The Milwaukee-based parent company of M&I Bank reported quarterly per share net income of 56 cents, down from 83 cents a year earlier.
"The continued stress on M&I's construction and development portfolio led to further elevated charge-offs and provisions. M&I posted first quarter net charge-offs of $131 million and a loan loss provision of $146 million," the company said in statement.
Speaking to a conference call with analysts this morning, Greg Smith, chief financial officer, said the company's quarterly results reflect the "challenging" environment faced by the banking industry today. He said the company expects to continue to see "nonperforming loans" escalate in the commercial and residential real estate markets.
M&I is incurring real estate losses in its Arizona and Florida markets, where the company has been expanding in recent years. Those markets also were among the most distressed in the bursting housing bubble.

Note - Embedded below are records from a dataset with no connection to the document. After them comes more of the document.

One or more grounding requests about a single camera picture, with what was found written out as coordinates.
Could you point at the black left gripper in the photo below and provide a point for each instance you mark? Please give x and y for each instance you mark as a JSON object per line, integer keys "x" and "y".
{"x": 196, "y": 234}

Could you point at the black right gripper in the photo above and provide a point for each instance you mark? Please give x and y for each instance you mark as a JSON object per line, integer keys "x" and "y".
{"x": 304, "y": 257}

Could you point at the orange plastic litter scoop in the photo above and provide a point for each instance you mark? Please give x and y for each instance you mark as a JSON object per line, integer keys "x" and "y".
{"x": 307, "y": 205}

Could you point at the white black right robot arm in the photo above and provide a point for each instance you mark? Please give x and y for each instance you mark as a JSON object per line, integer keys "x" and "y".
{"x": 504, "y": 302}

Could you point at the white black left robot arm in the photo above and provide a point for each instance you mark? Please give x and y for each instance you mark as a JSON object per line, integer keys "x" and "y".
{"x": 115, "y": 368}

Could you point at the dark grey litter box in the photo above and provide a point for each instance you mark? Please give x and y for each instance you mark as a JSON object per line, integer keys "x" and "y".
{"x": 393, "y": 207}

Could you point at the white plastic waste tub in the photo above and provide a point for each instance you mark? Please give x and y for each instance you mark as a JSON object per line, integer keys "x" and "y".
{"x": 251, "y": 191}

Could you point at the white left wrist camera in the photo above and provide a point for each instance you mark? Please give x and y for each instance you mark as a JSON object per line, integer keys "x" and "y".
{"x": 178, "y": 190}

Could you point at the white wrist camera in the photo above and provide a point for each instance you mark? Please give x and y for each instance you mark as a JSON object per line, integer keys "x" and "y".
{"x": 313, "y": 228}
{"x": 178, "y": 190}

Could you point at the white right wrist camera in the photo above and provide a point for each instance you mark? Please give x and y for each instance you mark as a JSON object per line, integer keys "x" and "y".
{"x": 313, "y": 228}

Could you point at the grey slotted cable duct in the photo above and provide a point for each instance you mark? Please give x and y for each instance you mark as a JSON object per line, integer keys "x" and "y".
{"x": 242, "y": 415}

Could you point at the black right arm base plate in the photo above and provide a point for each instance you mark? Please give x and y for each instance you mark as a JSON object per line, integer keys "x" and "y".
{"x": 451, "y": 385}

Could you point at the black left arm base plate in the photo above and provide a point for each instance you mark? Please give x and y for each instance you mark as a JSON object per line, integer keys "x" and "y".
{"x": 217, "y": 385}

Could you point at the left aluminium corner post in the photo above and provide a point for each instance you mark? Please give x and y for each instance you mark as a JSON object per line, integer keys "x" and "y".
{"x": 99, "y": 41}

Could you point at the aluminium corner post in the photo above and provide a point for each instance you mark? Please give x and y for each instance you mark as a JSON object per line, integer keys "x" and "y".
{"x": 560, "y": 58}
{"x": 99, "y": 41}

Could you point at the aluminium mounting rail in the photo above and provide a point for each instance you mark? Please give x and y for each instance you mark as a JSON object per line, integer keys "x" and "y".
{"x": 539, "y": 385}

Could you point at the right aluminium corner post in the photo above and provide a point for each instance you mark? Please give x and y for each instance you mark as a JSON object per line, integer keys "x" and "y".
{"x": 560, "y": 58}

M&I's reductions in net income would have been worse had they not been buttressed by two "unusual events which contributed to M&I's financial results for the quarter," the company said. M&I recognized pre-tax income of $39 million due to the redemption of 39 percent of the corporation's Visa Inc. stock shares and a related litigation reserve adjustment. M&I also recorded a $20 million tax benefit related to positive developments in the U.S. tax court.
M&I's wealth management business produced total revenue of $71.9 million for the quarter, an increase of $11.2 million or 18 percent, over the first quarter of 2007.